:: DATA EXCERPTS ::
BEGIN
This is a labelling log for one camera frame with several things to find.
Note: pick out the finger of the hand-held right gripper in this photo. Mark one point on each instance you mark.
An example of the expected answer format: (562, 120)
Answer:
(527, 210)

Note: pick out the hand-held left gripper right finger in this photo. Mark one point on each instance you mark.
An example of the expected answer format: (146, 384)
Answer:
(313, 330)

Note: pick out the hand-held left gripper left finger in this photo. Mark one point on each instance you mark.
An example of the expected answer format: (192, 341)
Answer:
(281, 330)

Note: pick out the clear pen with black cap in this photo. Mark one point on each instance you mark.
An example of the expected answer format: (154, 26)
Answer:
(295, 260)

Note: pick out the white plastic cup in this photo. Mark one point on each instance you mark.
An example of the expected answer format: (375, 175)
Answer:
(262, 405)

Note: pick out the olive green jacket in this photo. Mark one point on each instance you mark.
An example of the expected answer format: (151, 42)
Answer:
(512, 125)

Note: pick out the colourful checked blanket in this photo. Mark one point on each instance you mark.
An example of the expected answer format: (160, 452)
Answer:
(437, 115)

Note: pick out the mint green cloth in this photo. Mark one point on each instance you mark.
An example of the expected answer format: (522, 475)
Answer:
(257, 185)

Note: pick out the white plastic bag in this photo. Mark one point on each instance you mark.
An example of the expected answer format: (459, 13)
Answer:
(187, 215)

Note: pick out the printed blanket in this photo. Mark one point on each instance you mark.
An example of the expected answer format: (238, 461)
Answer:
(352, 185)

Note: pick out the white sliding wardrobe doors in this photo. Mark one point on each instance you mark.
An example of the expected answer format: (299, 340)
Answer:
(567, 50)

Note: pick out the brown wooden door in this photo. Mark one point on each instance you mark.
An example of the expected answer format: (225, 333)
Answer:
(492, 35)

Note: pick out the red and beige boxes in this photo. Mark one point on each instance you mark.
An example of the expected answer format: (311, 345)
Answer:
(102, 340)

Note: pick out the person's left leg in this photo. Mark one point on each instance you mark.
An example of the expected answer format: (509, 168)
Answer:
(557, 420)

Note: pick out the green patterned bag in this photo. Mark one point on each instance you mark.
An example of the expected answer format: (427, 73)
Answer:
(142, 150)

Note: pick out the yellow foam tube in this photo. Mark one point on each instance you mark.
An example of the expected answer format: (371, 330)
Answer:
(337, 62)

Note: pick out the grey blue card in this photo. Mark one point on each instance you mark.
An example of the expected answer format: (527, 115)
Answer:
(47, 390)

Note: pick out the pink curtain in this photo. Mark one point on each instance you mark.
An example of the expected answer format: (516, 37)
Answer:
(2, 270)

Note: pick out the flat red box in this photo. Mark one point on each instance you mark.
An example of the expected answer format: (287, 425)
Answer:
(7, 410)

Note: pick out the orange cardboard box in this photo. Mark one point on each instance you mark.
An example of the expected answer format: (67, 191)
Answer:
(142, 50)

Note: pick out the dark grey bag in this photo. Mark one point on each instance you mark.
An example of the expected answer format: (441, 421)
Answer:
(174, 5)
END
:: WHAT IS REQUIRED ::
Reproduce the data shown above exactly, including every line.

:: WRITTEN SOLUTION ::
This is a labelling log for one camera frame with several things to find.
Note: pick out the finger of the hand-held right gripper in this photo. Mark one point on each instance you mark.
An example of the expected answer format: (562, 120)
Answer:
(527, 210)

Note: pick out the hand-held left gripper right finger in this photo. Mark one point on each instance you mark.
An example of the expected answer format: (146, 384)
Answer:
(313, 330)

Note: pick out the hand-held left gripper left finger in this photo. Mark one point on each instance you mark.
An example of the expected answer format: (192, 341)
Answer:
(281, 330)

Note: pick out the clear pen with black cap in this photo. Mark one point on each instance you mark.
An example of the expected answer format: (154, 26)
Answer:
(295, 260)

Note: pick out the white plastic cup in this photo. Mark one point on each instance you mark.
An example of the expected answer format: (375, 175)
Answer:
(262, 405)

Note: pick out the olive green jacket in this photo. Mark one point on each instance you mark.
An example of the expected answer format: (151, 42)
Answer:
(512, 125)

Note: pick out the colourful checked blanket in this photo. Mark one point on each instance you mark.
An example of the expected answer format: (160, 452)
Answer:
(437, 115)

Note: pick out the mint green cloth in this photo. Mark one point on each instance you mark.
An example of the expected answer format: (522, 475)
Answer:
(257, 185)

Note: pick out the white plastic bag in this photo. Mark one point on each instance you mark.
An example of the expected answer format: (459, 13)
Answer:
(187, 215)

Note: pick out the printed blanket in this photo. Mark one point on each instance you mark.
An example of the expected answer format: (238, 461)
Answer:
(352, 185)

Note: pick out the white sliding wardrobe doors in this photo. Mark one point on each instance you mark.
An example of the expected answer format: (299, 340)
Answer:
(567, 50)

Note: pick out the brown wooden door in this photo. Mark one point on each instance you mark.
An example of the expected answer format: (225, 333)
Answer:
(492, 35)

Note: pick out the red and beige boxes in this photo. Mark one point on each instance you mark.
An example of the expected answer format: (311, 345)
Answer:
(102, 340)

Note: pick out the person's left leg in this photo. Mark one point on each instance you mark.
An example of the expected answer format: (509, 168)
Answer:
(557, 420)

Note: pick out the green patterned bag in this photo. Mark one point on each instance you mark.
An example of the expected answer format: (427, 73)
Answer:
(142, 150)

Note: pick out the yellow foam tube in this photo. Mark one point on each instance you mark.
An example of the expected answer format: (371, 330)
Answer:
(337, 62)

Note: pick out the grey blue card in this photo. Mark one point on each instance you mark.
An example of the expected answer format: (527, 115)
Answer:
(47, 390)

Note: pick out the pink curtain in this photo. Mark one point on each instance you mark.
An example of the expected answer format: (516, 37)
Answer:
(2, 270)

Note: pick out the flat red box in this photo. Mark one point on each instance you mark.
An example of the expected answer format: (287, 425)
Answer:
(7, 410)

Note: pick out the orange cardboard box in this photo. Mark one point on each instance you mark.
An example of the expected answer format: (67, 191)
Answer:
(142, 50)

Note: pick out the dark grey bag in this photo. Mark one point on each instance you mark.
An example of the expected answer format: (441, 421)
Answer:
(174, 5)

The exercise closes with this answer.